Setting: Los Angeles Characters: Christ as a blackman whom we don't know and a Korean woman who doesn't blame the blackman for the riots. She blames the officials. She doesn't blame the looters. She takes that power away from them. They had their power taken away from them by the officials. She gives that power to the officials. They own that power like the Korean woman who owned a little shop.
Christ is not a looter but led a demonstration. I have no desire. I am Christ, Christ as a woman. But just because Christ has no desire doesn't mean He's a woman.

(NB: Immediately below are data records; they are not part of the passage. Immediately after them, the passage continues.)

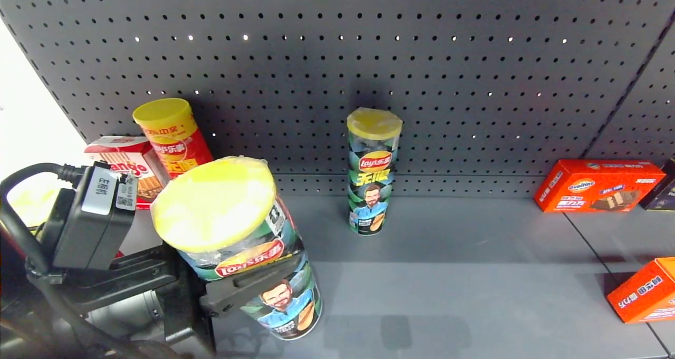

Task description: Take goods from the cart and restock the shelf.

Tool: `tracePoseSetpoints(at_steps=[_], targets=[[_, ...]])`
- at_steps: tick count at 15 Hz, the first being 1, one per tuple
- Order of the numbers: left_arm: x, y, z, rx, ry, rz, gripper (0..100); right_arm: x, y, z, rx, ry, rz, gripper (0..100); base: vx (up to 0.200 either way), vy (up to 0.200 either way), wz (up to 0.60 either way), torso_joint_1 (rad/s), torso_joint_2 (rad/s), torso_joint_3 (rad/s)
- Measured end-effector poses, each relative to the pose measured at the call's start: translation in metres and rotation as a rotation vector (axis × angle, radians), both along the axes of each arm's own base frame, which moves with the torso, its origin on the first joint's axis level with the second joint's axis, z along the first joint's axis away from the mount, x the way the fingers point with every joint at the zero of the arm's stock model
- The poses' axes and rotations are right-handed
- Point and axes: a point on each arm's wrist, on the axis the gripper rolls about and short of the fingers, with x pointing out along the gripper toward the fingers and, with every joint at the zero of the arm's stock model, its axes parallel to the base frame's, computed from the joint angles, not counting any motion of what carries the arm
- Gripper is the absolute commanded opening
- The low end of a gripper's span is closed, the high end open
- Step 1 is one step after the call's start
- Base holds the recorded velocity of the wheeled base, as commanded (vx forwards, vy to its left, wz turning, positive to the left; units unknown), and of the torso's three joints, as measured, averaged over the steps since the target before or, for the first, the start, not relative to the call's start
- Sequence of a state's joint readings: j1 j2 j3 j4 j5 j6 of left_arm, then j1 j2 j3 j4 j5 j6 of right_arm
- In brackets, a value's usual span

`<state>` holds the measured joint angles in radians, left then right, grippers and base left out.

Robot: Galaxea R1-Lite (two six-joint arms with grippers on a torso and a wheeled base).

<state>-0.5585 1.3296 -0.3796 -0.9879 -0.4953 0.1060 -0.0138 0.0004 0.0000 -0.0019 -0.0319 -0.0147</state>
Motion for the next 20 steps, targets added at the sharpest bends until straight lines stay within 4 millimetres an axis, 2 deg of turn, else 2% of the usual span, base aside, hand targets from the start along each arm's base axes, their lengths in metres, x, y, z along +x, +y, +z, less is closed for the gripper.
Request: tracePoseSetpoints(at_steps=[9, 16, 18, 20], targets=[[-0.003, 0.002, -0.001, 0.0, 0.002, 0.005, 0, 0.0, 0.0, 0.0, -0.015, 0.003, 0.02, 100, 0.0, 0.0, 0.0, 0.0, 0.0, 0.0], [0.003, 0.007, 0.005, -0.009, -0.008, 0.093, 0, 0.0, 0.0, 0.004, -0.028, 0.0, -0.002, 100, 0.0, 0.0, 0.0, 0.0, 0.0, 0.0], [0.006, 0.009, 0.006, 0.015, 0.029, 0.104, 0, -0.002, 0.0, 0.028, 0.035, -0.047, -0.003, 100, 0.0, 0.0, 0.0, 0.0, 0.0, 0.0], [0.006, 0.009, 0.009, 0.009, 0.019, 0.091, 0, 0.006, 0.001, 0.065, 0.002, -0.075, 0.031, 100, 0.0, 0.0, 0.0, 0.0, 0.0, 0.0]])
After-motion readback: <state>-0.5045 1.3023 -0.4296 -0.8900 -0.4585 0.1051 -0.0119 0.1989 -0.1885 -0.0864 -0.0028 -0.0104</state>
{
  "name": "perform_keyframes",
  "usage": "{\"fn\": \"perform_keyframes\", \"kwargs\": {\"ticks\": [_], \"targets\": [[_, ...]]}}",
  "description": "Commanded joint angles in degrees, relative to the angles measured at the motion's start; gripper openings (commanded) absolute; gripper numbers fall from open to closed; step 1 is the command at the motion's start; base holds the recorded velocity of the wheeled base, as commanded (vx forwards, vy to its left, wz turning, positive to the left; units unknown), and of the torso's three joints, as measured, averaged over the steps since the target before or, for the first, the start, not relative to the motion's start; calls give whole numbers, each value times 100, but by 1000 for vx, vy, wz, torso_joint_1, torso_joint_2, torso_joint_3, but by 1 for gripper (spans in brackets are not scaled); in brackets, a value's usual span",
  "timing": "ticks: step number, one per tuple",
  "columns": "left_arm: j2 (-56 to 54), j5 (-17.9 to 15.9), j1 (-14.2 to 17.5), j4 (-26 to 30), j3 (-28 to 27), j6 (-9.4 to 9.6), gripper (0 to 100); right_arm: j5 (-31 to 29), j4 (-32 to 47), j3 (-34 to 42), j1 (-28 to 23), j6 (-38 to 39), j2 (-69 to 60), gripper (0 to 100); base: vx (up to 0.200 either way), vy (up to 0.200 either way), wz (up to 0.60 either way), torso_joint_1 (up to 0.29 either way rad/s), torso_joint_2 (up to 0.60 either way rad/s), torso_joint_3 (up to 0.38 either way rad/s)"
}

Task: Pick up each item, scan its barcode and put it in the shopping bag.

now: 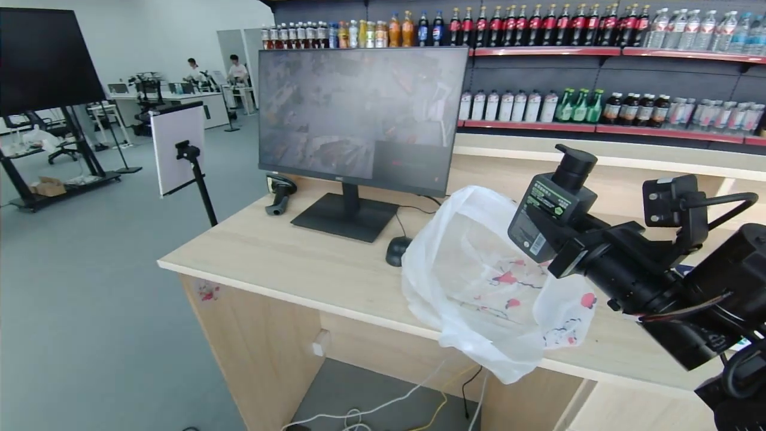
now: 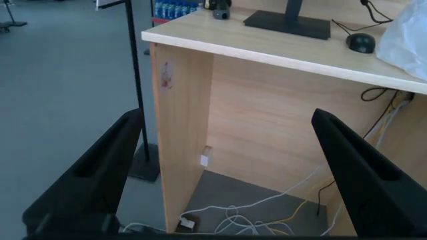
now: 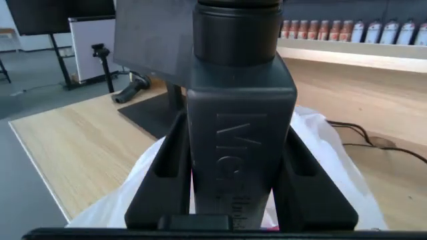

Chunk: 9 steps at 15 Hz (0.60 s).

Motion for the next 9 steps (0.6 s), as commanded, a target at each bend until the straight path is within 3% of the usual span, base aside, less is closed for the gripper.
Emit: {"fn": "perform_keyframes", "kwargs": {"ticks": [1,9], "targets": [[-2,0,0,-4,0,-4,100,-2,-8,15,-22,-1,17,0,0,0,0,0,0,0],[-2,0,0,-21,0,-4,100,-2,-8,15,14,-1,474,0,0,0,0,0,0,0]]}}
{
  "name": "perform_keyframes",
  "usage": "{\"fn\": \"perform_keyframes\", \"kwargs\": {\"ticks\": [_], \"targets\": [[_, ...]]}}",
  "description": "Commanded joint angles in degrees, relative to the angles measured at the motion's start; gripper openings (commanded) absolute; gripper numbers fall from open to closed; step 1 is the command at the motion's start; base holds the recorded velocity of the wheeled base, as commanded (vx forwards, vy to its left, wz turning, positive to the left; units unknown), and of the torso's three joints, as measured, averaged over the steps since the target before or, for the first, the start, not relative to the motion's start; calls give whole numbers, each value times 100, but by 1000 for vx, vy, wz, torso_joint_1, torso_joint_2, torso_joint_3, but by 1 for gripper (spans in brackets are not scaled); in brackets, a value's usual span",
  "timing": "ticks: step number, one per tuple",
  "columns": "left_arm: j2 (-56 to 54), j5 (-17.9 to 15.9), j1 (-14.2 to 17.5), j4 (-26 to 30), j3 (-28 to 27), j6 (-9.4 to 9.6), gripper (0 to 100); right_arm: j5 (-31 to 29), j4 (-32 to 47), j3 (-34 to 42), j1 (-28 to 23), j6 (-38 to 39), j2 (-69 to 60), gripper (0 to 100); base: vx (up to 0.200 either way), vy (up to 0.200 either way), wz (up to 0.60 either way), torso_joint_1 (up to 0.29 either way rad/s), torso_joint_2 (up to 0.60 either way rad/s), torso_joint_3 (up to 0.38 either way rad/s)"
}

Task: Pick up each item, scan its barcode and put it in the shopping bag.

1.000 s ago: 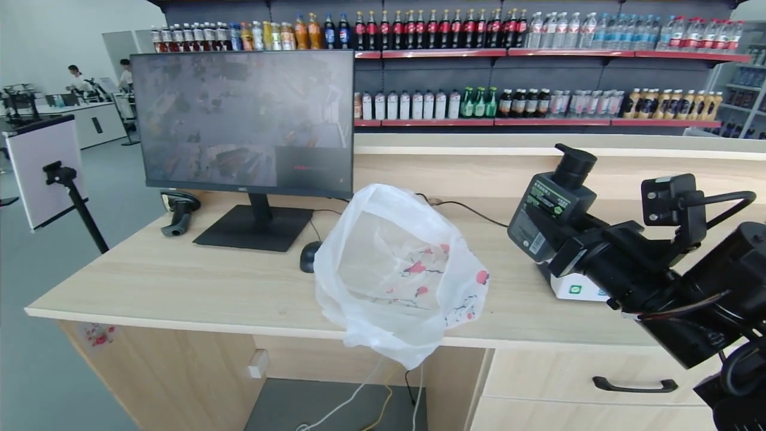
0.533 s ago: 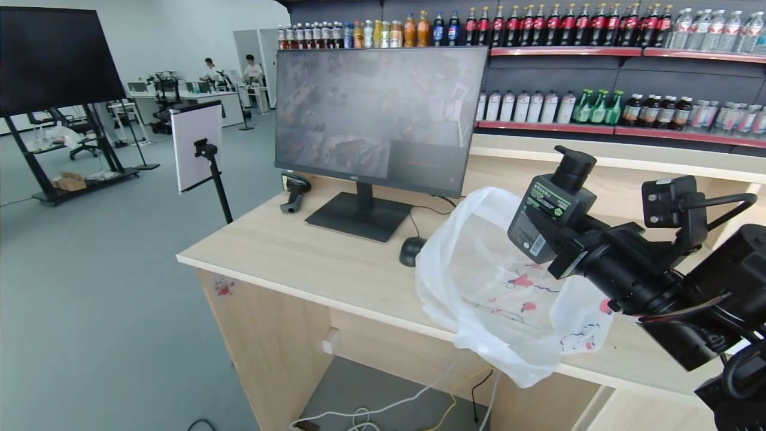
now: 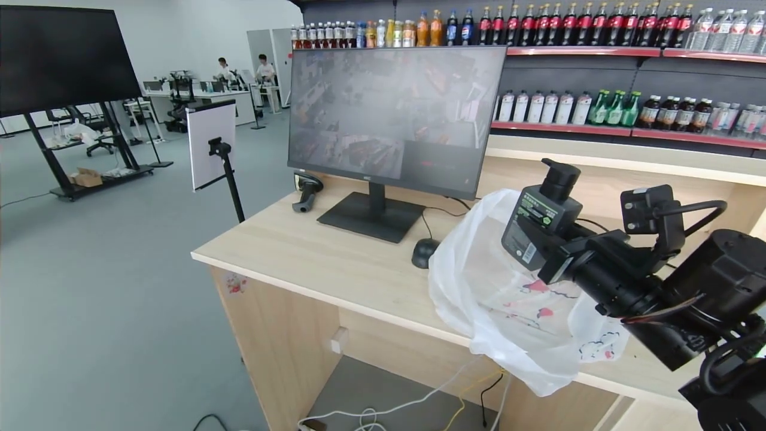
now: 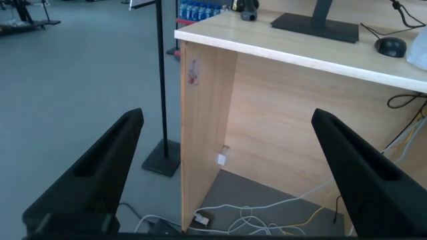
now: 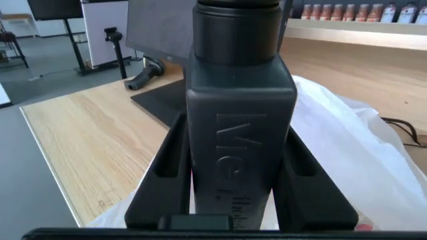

Christ on the cross looks like a martyr. That is why he looks like a woman. I see his flesh flowing across the wooden branches. It is sickly pale- black man or white.
That so many people believe in a martyr instead of a strongman. Look at the slave in American history- martyrs all- and the American black today- a history of martyrdom. Is their strength worshipped- the strength by which they rose up from martyrdom- or is their strength in their martyrdom, their victimization? You know Christians value the strengths of a martyr. But the Christian nation values a strongman.
When a blackman achieves the status of a policeman he achieves real power. He becomes an official. He is no longer a woman. But what if the blackperson- woman- child- abused child- Jew- Indian- immigrant- mental patient- prisoner- What if the blackperson aspires to be neither police nor woman? It's not possible. A blackman with police for an overseer can still be the police to his woman and she can be the police to his/her child. The child can oversee the family pet, and so on. There's always somebody to look up to or fear.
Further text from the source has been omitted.